For this exercise, restate the records word for word.

====

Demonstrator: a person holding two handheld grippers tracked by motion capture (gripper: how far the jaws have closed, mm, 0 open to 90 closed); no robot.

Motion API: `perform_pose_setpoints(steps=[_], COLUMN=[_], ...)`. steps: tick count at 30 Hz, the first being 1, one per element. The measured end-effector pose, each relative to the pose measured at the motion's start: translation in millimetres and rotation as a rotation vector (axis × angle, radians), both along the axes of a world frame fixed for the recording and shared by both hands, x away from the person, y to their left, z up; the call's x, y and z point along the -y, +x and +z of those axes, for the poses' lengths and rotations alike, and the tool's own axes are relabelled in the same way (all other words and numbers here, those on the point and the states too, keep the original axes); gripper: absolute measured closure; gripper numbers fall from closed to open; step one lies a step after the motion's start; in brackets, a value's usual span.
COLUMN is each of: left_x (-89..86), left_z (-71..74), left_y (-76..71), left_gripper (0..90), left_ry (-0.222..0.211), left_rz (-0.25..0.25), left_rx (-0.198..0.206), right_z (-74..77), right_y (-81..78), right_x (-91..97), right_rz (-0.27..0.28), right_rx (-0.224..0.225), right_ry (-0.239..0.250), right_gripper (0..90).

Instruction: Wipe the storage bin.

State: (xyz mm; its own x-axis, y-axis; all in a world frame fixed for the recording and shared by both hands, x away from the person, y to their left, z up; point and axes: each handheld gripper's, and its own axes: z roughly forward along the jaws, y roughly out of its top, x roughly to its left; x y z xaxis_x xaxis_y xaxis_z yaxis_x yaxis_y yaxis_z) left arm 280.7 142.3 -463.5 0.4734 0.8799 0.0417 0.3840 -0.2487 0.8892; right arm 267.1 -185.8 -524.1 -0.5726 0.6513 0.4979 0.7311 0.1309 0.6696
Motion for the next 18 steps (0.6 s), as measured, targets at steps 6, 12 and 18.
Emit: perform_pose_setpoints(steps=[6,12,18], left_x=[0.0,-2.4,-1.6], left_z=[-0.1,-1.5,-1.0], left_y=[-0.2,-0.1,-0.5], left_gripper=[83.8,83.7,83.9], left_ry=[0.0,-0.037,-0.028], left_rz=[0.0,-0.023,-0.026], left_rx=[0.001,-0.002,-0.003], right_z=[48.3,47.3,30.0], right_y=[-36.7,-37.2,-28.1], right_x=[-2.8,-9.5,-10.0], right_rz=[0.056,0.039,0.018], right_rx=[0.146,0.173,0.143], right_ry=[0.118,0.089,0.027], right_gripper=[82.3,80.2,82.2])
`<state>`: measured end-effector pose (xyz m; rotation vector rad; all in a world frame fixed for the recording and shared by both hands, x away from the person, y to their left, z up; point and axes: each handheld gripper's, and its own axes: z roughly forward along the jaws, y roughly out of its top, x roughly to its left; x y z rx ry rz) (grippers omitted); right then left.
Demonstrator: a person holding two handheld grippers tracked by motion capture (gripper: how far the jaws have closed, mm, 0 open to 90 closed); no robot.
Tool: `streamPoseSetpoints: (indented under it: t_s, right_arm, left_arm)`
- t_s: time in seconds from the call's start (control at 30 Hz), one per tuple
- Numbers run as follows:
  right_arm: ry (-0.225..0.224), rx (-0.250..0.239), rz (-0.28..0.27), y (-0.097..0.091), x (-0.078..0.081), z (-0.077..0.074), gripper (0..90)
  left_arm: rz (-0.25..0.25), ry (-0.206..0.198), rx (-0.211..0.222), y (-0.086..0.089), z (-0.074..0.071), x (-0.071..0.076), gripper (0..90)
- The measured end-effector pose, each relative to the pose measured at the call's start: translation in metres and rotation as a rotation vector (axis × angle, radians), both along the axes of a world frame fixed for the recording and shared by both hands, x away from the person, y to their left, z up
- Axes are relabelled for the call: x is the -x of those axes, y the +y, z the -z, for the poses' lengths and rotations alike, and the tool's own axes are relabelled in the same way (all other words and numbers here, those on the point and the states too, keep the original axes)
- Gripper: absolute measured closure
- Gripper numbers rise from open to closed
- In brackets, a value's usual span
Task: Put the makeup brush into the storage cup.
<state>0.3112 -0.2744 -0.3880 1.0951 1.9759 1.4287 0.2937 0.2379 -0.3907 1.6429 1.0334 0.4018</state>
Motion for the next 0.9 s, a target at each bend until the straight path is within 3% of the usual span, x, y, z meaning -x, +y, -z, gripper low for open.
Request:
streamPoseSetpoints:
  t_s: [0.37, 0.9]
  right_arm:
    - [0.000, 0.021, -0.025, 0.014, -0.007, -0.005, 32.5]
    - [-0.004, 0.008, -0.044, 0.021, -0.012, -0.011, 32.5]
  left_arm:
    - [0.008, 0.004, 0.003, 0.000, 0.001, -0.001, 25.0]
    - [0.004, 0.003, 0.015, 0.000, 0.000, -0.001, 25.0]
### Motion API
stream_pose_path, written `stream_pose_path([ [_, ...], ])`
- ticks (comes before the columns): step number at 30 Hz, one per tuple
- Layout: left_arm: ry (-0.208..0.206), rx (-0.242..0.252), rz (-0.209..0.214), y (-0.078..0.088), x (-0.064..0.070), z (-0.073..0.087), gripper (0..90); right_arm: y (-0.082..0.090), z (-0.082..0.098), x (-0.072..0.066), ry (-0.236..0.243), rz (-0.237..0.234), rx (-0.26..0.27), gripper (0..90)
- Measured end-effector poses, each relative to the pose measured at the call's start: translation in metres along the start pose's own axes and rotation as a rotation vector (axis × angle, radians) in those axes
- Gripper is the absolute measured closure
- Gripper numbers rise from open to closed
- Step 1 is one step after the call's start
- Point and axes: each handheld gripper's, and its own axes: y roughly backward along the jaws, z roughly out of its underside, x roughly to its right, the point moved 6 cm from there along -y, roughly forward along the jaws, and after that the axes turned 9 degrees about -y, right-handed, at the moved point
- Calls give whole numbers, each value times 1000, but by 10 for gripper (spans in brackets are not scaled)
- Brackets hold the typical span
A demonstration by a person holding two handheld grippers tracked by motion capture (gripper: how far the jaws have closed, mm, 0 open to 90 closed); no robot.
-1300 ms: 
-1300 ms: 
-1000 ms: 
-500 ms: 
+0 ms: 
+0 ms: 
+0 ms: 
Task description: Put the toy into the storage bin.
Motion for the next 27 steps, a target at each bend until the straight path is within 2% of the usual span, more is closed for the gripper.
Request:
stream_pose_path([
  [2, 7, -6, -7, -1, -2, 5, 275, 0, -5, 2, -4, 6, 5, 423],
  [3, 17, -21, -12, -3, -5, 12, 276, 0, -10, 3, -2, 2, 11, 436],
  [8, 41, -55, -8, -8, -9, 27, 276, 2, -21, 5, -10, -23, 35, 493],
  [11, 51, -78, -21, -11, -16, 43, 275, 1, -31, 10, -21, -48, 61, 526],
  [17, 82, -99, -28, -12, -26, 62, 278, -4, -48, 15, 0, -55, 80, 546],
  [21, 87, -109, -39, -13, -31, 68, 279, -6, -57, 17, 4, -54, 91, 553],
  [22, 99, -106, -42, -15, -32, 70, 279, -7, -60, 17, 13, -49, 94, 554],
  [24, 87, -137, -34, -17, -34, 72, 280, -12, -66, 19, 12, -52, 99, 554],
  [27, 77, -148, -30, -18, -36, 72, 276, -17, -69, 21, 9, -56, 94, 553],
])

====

- _Result below_:
Demonstrator: a person holding two handheld grippers tracked by motion capture (gripper: how far the jaws have closed, mm, 0 open to 90 closed); no robot.

Motion API: `perform_pose_setpoints(steps=[_], COLUMN=[_], ...)`. steps: tick count at 30 Hz, the first being 1, one per element. The measured end-effector pose, each relative to the pose measured at the motion's start: translation in millimetres and rotation as a rotation vector (axis × angle, radians), both along the axes of a world frame fixed for the recording and shared by both hands, x away from the person, y to their left, z up; the call's x, y and z point along the -y, +x and +z of those axes, for the poses' lengths and rotations alike, and the tool's own axes are relabelled in the same way (all other words and numbers here, those on the point and the states too, keep the original axes); gripper: absolute measured closure; gripper numbers fall from closed to open; step one lies a step after the motion's start; in brackets, a value's usual span.
COLUMN is each of: left_x (-89..86), left_z (-71..74), left_y (-76..71), left_gripper (0..90), left_ry (-0.222..0.211), left_rz (-0.25..0.25), left_rx (-0.198..0.206), right_z (-74..77), right_y (-81..78), right_x (-91..97), right_rz (-0.27..0.28), right_rx (-0.224..0.225), right_ry (-0.239..0.250), right_gripper (0..90).

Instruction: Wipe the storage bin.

State: (xyz mm; its own x-axis, y-axis; all in a world frame fixed for the recording and shared by both hands, x away from the person, y to their left, z up; point and axes: each handheld gripper's, and its own axes: z roughly forward along the jaws, y roughly out of its top, x roughly to its left; x y z xaxis_x xaxis_y xaxis_z yaxis_x yaxis_y yaxis_z) left arm 280.7 142.3 -463.5 0.4734 0.8799 0.0417 0.3840 -0.2487 0.8892; right arm 267.1 -185.8 -524.1 -0.5726 0.6513 0.4979 0.7311 0.1309 0.6696
Motion for the next 18 steps (0.6 s), as measured, targets at steps 6, 12 and 18.
Emit: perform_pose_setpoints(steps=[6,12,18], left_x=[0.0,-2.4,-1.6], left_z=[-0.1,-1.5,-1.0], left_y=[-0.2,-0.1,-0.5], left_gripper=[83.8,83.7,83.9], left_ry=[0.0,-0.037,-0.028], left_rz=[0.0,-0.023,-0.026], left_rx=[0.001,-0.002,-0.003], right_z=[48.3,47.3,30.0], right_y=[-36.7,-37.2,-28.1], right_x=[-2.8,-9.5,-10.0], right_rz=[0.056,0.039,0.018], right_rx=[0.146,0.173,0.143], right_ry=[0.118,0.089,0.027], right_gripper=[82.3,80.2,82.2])
`<state>`: measured end-effector pose (xyz m; rotation vector rad; all in a world frame fixed for the recording and shared by both hands, x away from the person, y to their left, z up; point and axes: each handheld gripper's, and its own axes: z roughly forward along the jaws, y roughly out of its top, x roughly to its left; x y z rx ry rz) (grippers omitted); right then left.
Demonstrator: a person holding two handheld grippers tracked by motion capture (gripper: how far the jaws have closed, mm, 0 open to 90 closed); no robot.
Tool: `streamPoseSetpoints: (indented under it: t_s, right_arm, left_arm)`
- t_s: time in seconds from the call's start (control at 30 Hz), one per tuple
- Numbers run as follows:
  right_arm: ry (-0.225..0.224), rx (-0.250..0.239), rz (-0.28..0.27), y (-0.097..0.091), x (-0.078..0.081), z (-0.077..0.074), gripper (0..90)
  left_arm: rz (-0.25..0.25), ry (-0.206..0.198), rx (-0.211..0.222), y (-0.086..0.089), z (-0.074..0.071), x (-0.071..0.076), gripper (0..90)
- The measured end-effector pose, each relative to the pose measured at the call's start: translation in metres and rotation as a rotation vector (axis × angle, radians), both along the axes of a world frame fixed for the recording and shared by both hands, x away from the person, y to their left, z up
- Axes are relabelled for the call: x is the -x of those axes, y the +y, z the -z, for the poses' lengths and rotations alike, and the tool's own axes are relabelled in the same way (all other words and numbers here, those on the point and the states too, keep the original axes)
- Gripper: absolute measured closure
- Gripper numbers rise from open to closed
- In brackets, a value's usual span
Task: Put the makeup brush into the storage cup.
<state>0.3112 -0.2744 -0.3880 1.0951 1.9759 1.4287 0.2937 0.2379 -0.3907 1.6429 1.0334 0.4018</state>
Motion for the next 0.9 s, a target at each bend until the straight path is within 3% of the usual span, x, y, z meaning -x, +y, -z, gripper low for open.
Request:
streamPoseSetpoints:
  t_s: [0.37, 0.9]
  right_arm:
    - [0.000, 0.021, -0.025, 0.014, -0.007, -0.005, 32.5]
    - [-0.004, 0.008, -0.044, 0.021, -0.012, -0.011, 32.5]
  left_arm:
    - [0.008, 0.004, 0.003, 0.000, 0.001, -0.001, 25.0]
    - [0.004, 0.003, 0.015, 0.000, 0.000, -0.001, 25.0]
### Motion API
stream_pose_path, written `stream_pose_path([ [_, ...], ])`
- ticks (comes before the columns): step number at 30 Hz, one per tuple
- Layout: left_arm: ry (-0.208..0.206), rx (-0.242..0.252), rz (-0.209..0.214), y (-0.078..0.088), x (-0.064..0.070), z (-0.073..0.087), gripper (0..90); right_arm: y (-0.082..0.090), z (-0.082..0.098), x (-0.072..0.066), ry (-0.236..0.243), rz (-0.237..0.234), rx (-0.26..0.27), gripper (0..90)
- Measured end-effector poses, each relative to the pose measured at the call's start: translation in metres along the start pose's own axes and rotation as a rotation vector (axis × angle, radians) in those axes
- Gripper is the absolute measured closure
- Gripper numbers rise from open to closed
- Step 1 is one step after the call's start
- Point and axes: each handheld gripper's, and its own axes: y roughly backward along the jaws, z roughly out of its underside, x roughly to its right, the point moved 6 cm from there along -y, roughly forward along the jaws, and after that the axes turned 9 degrees about -y, right-handed, at the moved point
- Calls give whole numbers, each value times 1000, but by 10 for gripper (spans in brackets are not scaled)
- Brackets hold the typical span
A demonstration by a person holding two handheld grippers tracked by motion capture (gripper: how far the jaws have closed, mm, 0 open to 90 closed); no robot.
-1300 ms: 
-1300 ms: 
-1000 ms: 
-500 ms: 
+0 ms: 
+0 ms: 
+0 ms: 
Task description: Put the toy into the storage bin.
Motion for the next 27 steps, a target at each bend until the straight path is within 2% of the usual span, more is closed for the gripper.
Request:
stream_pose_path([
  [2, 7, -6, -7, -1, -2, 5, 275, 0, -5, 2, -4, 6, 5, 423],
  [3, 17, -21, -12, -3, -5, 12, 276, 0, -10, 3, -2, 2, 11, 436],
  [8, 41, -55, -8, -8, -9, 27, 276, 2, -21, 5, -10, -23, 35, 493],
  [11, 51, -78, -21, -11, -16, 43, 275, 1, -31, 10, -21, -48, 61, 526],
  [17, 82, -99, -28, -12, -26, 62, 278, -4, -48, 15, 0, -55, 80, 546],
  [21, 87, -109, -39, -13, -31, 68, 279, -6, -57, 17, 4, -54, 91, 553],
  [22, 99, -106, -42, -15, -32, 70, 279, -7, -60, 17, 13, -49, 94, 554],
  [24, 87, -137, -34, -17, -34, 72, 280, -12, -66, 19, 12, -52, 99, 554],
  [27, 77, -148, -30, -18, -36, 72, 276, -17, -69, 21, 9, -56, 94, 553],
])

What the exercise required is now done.